Now in its final year of funding, the CRC for Low Carbon Living (CRCLCL) has revealed it is on track to meet its founding goal of 10 megatonnes cumulative reduction in carbon emissions by 2020, which will enable a projected economic benefit to Australia of $684 million by 2027.
Speaking at its annual forum – From Research to Reality – in Adelaide, CRCLCL CEO Scientia Professor Deo Prasad AO said the past six years of low carbon research will significantly help reduce carbon emissions in Australia’s built environment now and into the future, through new technology and changes to policy and human behaviour.
“Our research collaborations with industry and government have proved that a low to zero carbon future is not pie in the sky as our research now becomes a reality and makes a real impact, which is the focus of this forum,” he said.

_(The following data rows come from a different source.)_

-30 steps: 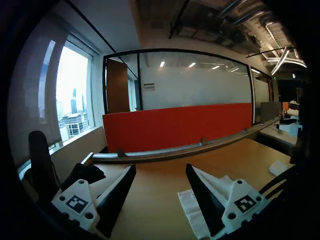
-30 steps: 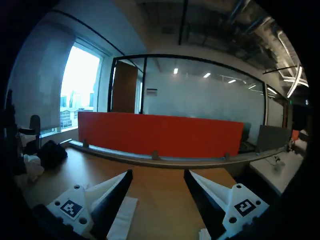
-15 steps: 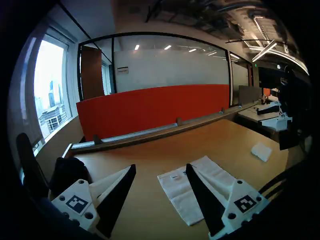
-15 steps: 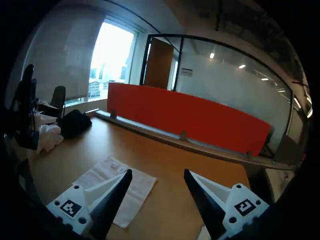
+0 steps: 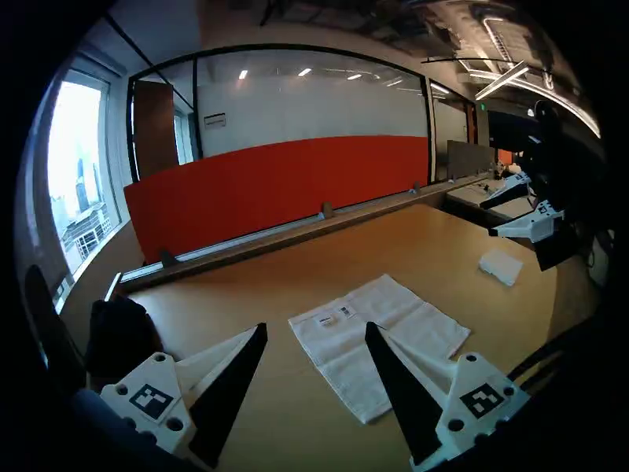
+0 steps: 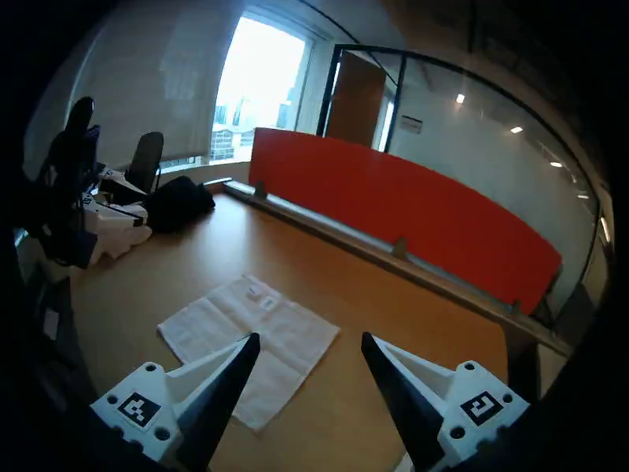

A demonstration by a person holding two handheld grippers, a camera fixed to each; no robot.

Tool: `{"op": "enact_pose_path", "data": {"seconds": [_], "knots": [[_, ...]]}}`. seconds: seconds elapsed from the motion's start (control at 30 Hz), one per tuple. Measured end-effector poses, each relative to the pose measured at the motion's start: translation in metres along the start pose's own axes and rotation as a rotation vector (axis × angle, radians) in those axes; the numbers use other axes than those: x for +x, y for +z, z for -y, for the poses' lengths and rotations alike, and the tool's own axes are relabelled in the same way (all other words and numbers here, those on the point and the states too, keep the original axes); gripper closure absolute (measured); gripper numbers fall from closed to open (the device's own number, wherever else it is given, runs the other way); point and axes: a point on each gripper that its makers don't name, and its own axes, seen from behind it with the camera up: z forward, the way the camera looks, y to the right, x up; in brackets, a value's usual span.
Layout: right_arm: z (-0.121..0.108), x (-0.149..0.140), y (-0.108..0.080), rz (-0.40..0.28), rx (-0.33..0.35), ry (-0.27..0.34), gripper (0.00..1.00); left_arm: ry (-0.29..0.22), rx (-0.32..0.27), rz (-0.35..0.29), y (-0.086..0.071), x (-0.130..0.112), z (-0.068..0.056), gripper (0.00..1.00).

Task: Fold towel

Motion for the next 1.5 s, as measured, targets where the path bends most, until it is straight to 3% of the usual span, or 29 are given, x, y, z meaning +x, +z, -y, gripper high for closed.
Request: {"op": "enact_pose_path", "data": {"seconds": [0.5,1.3,1.5], "knots": [[0.028,-0.056,0.030,0.087,0.068,0.006,0.00,0.042,-0.077,0.079,0.023,-0.056,-0.035,0.08],[0.069,-0.145,0.070,0.226,0.164,-0.017,0.00,0.076,-0.175,0.264,0.058,-0.154,-0.064,0.08],[0.076,-0.161,0.073,0.254,0.184,-0.020,0.00,0.109,-0.192,0.300,0.066,-0.171,-0.069,0.08]]}}
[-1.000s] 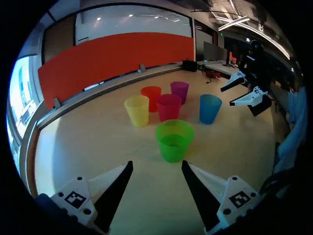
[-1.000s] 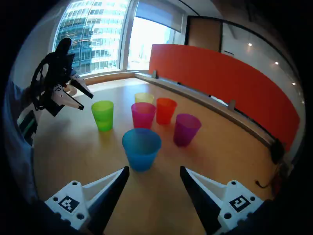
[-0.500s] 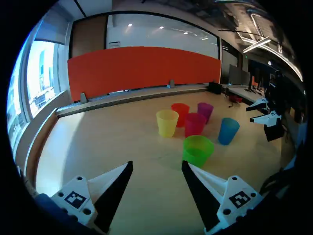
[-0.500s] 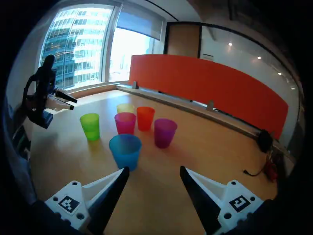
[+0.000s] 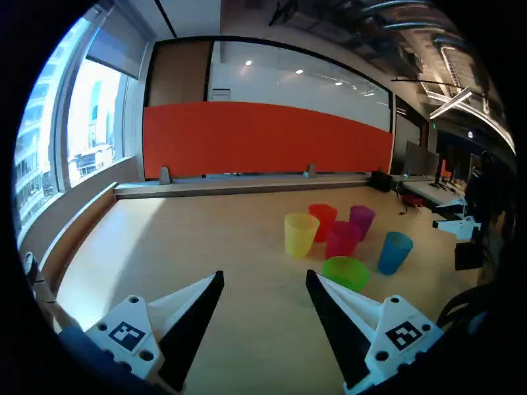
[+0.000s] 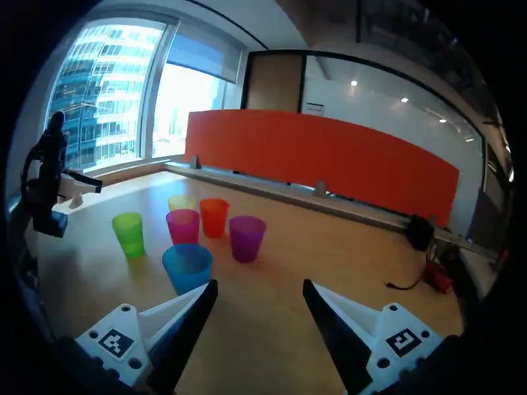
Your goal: Pour water
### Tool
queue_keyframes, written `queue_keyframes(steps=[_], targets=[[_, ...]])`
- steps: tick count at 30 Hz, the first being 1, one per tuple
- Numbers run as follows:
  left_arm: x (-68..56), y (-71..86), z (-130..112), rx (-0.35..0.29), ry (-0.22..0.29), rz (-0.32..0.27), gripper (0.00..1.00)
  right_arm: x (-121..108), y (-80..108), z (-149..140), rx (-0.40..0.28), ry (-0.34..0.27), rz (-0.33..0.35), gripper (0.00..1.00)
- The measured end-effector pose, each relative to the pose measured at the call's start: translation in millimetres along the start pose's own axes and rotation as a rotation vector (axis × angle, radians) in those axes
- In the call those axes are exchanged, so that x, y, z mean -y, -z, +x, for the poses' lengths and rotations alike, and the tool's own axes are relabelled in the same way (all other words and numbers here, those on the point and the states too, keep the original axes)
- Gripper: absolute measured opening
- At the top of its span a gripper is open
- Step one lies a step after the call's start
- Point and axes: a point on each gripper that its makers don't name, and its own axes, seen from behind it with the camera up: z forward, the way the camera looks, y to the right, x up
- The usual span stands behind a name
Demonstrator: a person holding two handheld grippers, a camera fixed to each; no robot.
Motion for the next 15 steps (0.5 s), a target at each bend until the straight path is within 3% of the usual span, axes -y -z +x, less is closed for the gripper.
queue_keyframes(steps=[15], targets=[[3.3,6.9,42.2,-0.165,-0.003,0.118,0.92,-39.0,15.2,37.6,-0.154,-0.069,-0.201,1.0]])
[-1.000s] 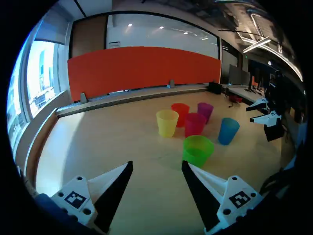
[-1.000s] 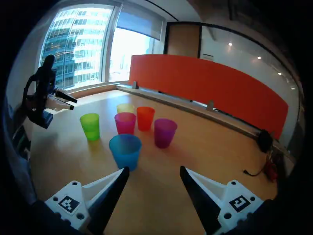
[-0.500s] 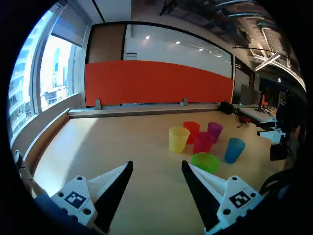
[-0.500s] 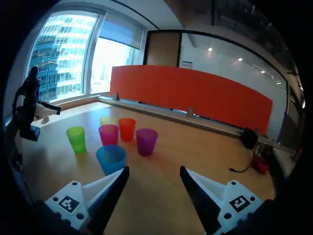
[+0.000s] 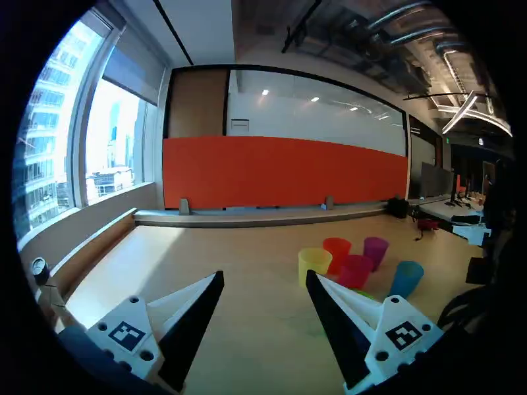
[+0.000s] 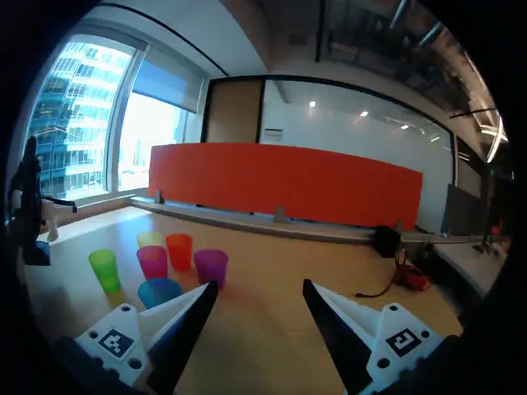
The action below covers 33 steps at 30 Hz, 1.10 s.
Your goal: Pour water
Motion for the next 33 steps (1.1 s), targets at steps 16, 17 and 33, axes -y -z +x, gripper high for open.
queue_keyframes(steps=[16,17,33], targets=[[-0.8,7.3,37.9,-0.151,-0.039,0.08,0.92,-17.5,9.2,43.9,-0.14,-0.047,-0.118,1.0],[-0.8,7.2,38.8,-0.156,-0.041,0.084,0.92,-18.0,9.4,45.8,-0.145,-0.05,-0.121,1.0],[3.5,7.1,24.9,-0.19,-0.072,0.155,0.92,-20.0,12.6,48.9,-0.145,-0.045,-0.15,1.0]])
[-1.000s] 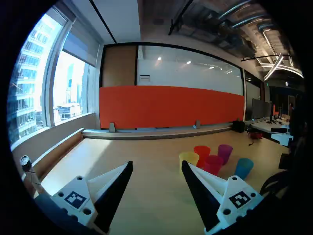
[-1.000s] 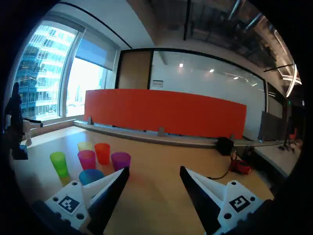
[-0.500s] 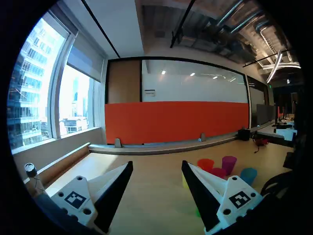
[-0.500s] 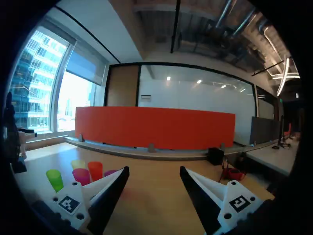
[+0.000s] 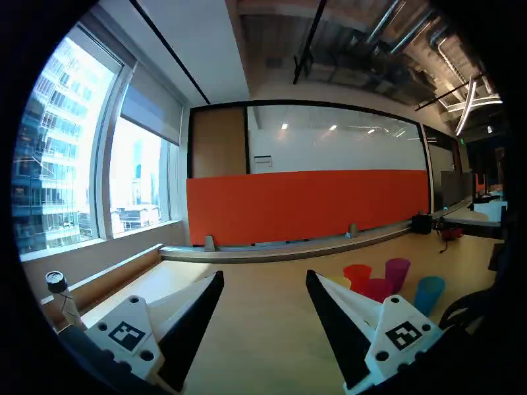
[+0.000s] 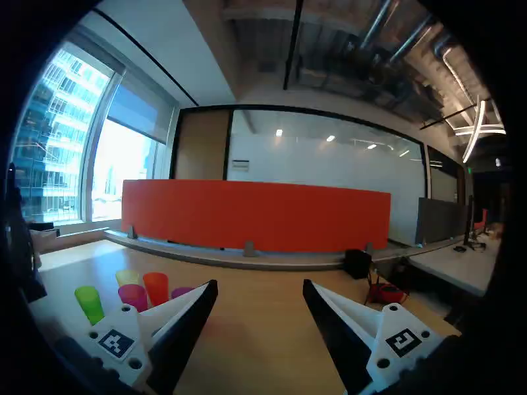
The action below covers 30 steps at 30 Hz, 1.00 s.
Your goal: Pour water
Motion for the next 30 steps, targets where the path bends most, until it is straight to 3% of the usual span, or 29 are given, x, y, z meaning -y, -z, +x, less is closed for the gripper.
queue_keyframes(steps=[30], targets=[[-9.7,-2.2,-50.0,0.015,0.035,0.02,0.92,3.0,1.2,-2.7,0.017,0.002,-0.004,1.0]])
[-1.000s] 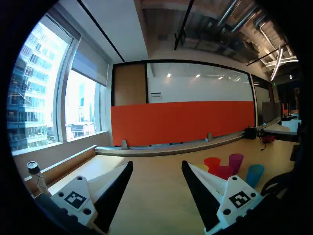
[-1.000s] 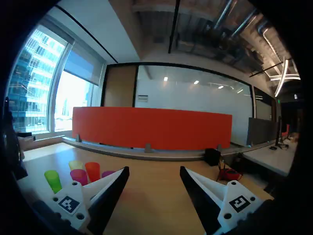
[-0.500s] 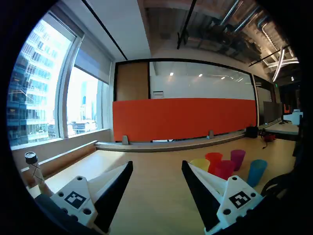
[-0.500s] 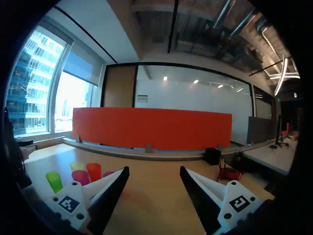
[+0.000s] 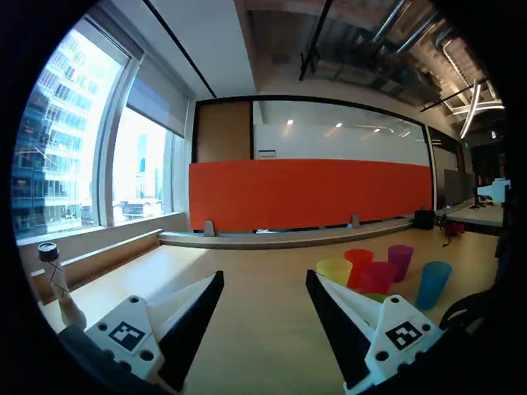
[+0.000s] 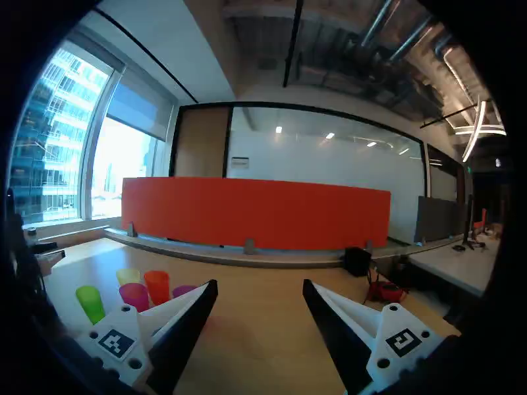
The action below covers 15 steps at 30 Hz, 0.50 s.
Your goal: Pour water
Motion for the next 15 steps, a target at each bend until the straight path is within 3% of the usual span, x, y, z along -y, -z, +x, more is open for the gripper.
queue_keyframes(steps=[15], targets=[[-3.8,0.1,-11.4,0.008,0.016,-0.007,0.92,-3.6,2.6,2.7,-0.001,0.005,-0.01,1.0]])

Related article:Schneider Electric launches Pacific Foundation
“Over 120 projects have produced excellent results, such as the Built to Perform report, which proves that changes to the National Construction Code could improve energy efficiency in Australian Buildings by up to 56 per cent and cut household energy bills by $200-900 per year; and a low carbon schools education pilot program, which saved 266 tonnes of carbon emissions in Western Australia, is now a viable ongoing national program called ClimateClever.
“The Low Carbon Living Australia program, a pilot which helped 80 tourism businesses in the Blue Mountains lower their carbon emissions by 15 per cent, has now been rolled out nationally with partner Eco Tourism Australia; and our Urban Heat Mitigation projects have provided an authoritative new body of Australian research critical to how we keep our cities cool, now and into the future.
Blockchain technology research for solar energy sharing and pricing which was conducted at one of the CRCLCL’s 16 Living Laboratories – White Gum Valley in Perth – was the foundation of a new business called PowerLedger, co-founded by the CRCLCL researcher Dr Jemma Green.
PowerLedger recently won Sir Richard Branson’s Extreme Technology Challenge which provides entrepreneurs an opportunity to “break out of the pack” plus unprecedented access to key investors, innovators and high-profile entrepreneurs.
“Our research has also revealed that 81 per cent of a home’s electricity supply can be met by a combination of solar 3kW PV and a 10KWh battery, and that owner occupiers of net zero energy homes will save $24,935 over their home’s lifetime,” Professor Prasad said.